Amberjack (Kanpachi) is a species of the genus Seriola of the horse mackerel family, like yellowtail. Many are farmed, and natural ones are distributed as high-end fish. Compared to buri and hamachi, it is characterized by less fat and less peculiarity, and it is chewy and has a light taste, so it is popular in sashimi and nigiri sushi.
Squid (ika) is a representative seafood that can be enjoyed both as sashimi and sushi.
In the case of sashimi, squid sashimi is sometimes called 'squid somen' because it is cut into thin pieces to make it easier to eat, and because this looks like Japanese noodles 'somen'. In addition, in areas such as Yobuko in Saga Prefecture where squid fishing is popular, there are areas where you can eat "live squid", which is prepared by slicing the still-living squid just before serving it!
When making sushi, cuts are often made in the flesh for reasons of soft texture and hygiene. If you use it for nori rolls or hand rolls, you can also roll shiso leaves and plums together!
When octopus (tako) is boiled in salted water, the umami is condensed and the flesh is firm and crispy, making it easier to eat. For this reason, high-class restaurants sometimes serve octopus raw, but ordinary restaurants rarely serve octopus raw, and salt-boiled octopus is often used.
Compared to raw octopus, which is characterized by its crunchy texture and crunchy texture, boiled octopus is springy yet soft and has a different flavor than raw octopus. It is attractive that you can enjoy it as sashimi or sushi.
Sweet shrimp (amaebi) is one of the most popular types of shrimp served raw in Japan. Both sashimi and nigiri sushi are basically served with the shell removed and the tail attached. It's very sweet when you put it in your mouth, and it's delicious as it melts on your tongue! It can be purchased as sashimi at markets and supermarkets, but it is commonly eaten as nigiri sushi or gunkanmaki.
Fresh raw scallops (hotate) will surprise you that "when heated and when eating raw, the taste changes this much!?". While it has a firm texture, the sweetness, richness, and creamy taste are exquisite!
In general, scallops are used for sashimi and sushi, but gills and string are also used in cooking. It is preferred as an accompaniment to alcohol such as Japanese sake. When eating scallops in sushi, it is common to eat them as nigiri or gunkanmaki.
Salmon roe (ikura) is Japanese fish roe such as salmon and trout, similar to caviar. Unlike other seafood, there is no kanji notation because the name is derived from Russian.

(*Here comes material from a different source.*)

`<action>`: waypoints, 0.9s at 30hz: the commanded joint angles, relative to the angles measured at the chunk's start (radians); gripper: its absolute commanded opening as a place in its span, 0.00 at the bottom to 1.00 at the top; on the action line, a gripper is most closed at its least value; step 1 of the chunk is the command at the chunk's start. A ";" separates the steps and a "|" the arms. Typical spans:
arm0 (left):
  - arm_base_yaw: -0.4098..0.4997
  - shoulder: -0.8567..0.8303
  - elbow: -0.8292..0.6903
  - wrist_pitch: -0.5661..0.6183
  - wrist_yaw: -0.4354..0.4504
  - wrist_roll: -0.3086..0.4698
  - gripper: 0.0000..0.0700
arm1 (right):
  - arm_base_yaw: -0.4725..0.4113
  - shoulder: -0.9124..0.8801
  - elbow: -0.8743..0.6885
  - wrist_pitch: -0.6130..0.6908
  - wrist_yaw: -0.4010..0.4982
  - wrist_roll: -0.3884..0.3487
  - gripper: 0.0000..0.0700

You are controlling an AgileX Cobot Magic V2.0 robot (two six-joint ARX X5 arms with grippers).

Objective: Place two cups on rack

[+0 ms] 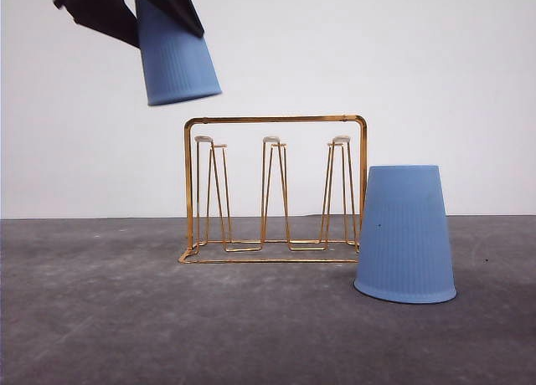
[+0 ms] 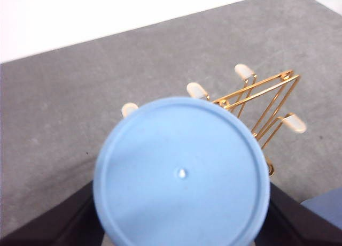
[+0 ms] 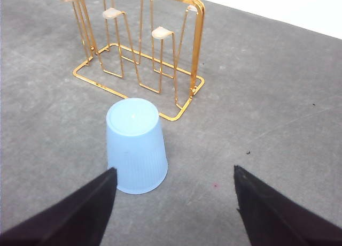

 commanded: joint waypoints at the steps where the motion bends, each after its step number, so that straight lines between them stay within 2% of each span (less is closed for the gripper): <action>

In Japan, salmon roe is often marinated in soy sauce and eaten as chirashi sushi or gunkanmaki. By pickling the washed raw egg in soy sauce, you can enjoy the texture of the salmon roe, the sweetness of the soy sauce, and the rich, gooey flavor. The translucent, bright orange egg bursts in your mouth when you eat it, and has a unique texture, making it one of the representative ingredients of gunkanmaki.
Sea urchin (uni) is one of the most prized and expensive delicacies in Japan. In sushi, it is one of the representative ingredients of gunkanmaki, and is characterized by its deep yellow or orange color, rich sweetness and buttery taste.

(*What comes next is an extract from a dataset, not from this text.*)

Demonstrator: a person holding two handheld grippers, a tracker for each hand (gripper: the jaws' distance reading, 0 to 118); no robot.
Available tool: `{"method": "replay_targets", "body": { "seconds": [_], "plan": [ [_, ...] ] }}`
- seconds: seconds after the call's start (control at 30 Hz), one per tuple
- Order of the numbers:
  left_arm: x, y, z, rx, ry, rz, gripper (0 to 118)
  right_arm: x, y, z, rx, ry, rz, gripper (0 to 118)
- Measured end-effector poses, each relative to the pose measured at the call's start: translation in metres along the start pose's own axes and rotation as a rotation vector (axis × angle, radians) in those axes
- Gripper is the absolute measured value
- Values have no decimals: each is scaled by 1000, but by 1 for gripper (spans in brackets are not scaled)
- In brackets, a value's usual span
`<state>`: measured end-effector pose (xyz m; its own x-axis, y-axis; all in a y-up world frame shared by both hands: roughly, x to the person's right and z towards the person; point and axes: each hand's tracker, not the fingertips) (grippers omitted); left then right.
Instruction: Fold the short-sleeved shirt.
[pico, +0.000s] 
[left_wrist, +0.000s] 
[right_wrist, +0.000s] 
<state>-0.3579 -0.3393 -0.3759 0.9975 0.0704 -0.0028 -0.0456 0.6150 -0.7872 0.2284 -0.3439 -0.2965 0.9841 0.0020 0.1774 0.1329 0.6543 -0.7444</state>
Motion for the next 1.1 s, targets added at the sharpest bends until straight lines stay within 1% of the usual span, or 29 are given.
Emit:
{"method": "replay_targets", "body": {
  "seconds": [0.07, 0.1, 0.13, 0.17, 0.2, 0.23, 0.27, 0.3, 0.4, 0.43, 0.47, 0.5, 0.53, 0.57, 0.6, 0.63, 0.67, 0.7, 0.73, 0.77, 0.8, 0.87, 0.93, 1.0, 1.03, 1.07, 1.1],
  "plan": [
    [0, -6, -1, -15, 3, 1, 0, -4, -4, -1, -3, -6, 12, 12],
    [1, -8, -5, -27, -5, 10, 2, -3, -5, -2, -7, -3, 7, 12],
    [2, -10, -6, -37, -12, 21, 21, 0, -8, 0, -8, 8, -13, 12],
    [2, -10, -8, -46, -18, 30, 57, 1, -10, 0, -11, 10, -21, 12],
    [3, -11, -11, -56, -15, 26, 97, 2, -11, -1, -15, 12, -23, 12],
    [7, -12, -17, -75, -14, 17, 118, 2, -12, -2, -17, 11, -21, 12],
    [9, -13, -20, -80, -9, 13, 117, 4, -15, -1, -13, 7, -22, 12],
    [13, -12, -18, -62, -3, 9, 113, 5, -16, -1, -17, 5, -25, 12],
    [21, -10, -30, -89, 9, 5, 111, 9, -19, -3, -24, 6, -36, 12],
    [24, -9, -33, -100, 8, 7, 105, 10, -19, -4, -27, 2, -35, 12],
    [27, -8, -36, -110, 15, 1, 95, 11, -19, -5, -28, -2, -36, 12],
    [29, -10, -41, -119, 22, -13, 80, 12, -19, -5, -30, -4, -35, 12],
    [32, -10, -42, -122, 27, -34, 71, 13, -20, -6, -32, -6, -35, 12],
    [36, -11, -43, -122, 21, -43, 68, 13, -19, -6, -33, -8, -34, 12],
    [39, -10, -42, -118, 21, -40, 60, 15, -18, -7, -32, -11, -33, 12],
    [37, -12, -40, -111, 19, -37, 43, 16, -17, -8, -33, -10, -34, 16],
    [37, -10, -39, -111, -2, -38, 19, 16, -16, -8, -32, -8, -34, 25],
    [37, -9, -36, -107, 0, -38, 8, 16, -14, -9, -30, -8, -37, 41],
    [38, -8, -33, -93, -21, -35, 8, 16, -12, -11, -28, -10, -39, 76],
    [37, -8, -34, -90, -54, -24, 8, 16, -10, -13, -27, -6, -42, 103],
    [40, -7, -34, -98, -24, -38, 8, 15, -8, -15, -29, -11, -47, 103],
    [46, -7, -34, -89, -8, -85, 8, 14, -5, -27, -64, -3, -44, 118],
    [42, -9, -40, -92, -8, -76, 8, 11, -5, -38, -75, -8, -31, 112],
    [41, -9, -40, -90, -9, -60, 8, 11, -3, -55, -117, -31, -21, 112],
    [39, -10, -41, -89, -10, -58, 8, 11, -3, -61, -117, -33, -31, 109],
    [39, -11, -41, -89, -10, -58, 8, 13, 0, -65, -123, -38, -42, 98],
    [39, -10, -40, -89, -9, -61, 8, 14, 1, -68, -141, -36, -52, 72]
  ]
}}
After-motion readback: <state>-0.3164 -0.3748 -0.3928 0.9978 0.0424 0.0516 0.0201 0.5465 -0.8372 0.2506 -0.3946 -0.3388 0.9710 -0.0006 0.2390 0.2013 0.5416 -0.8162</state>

To preserve the color and freshness of sea urchin that has been caught and shelled, most stores use a food additive called alum. The fresher the sea urchin, the more you can enjoy its refreshing aroma. If you are going to eat sea urchin, it is recommended to eat freshly caught sea urchin from areas such as Hokkaido, which are famous for seafood, or at fishing ports.
In sushi, it can be said that it is one of the representative ingredients of gunkanmaki.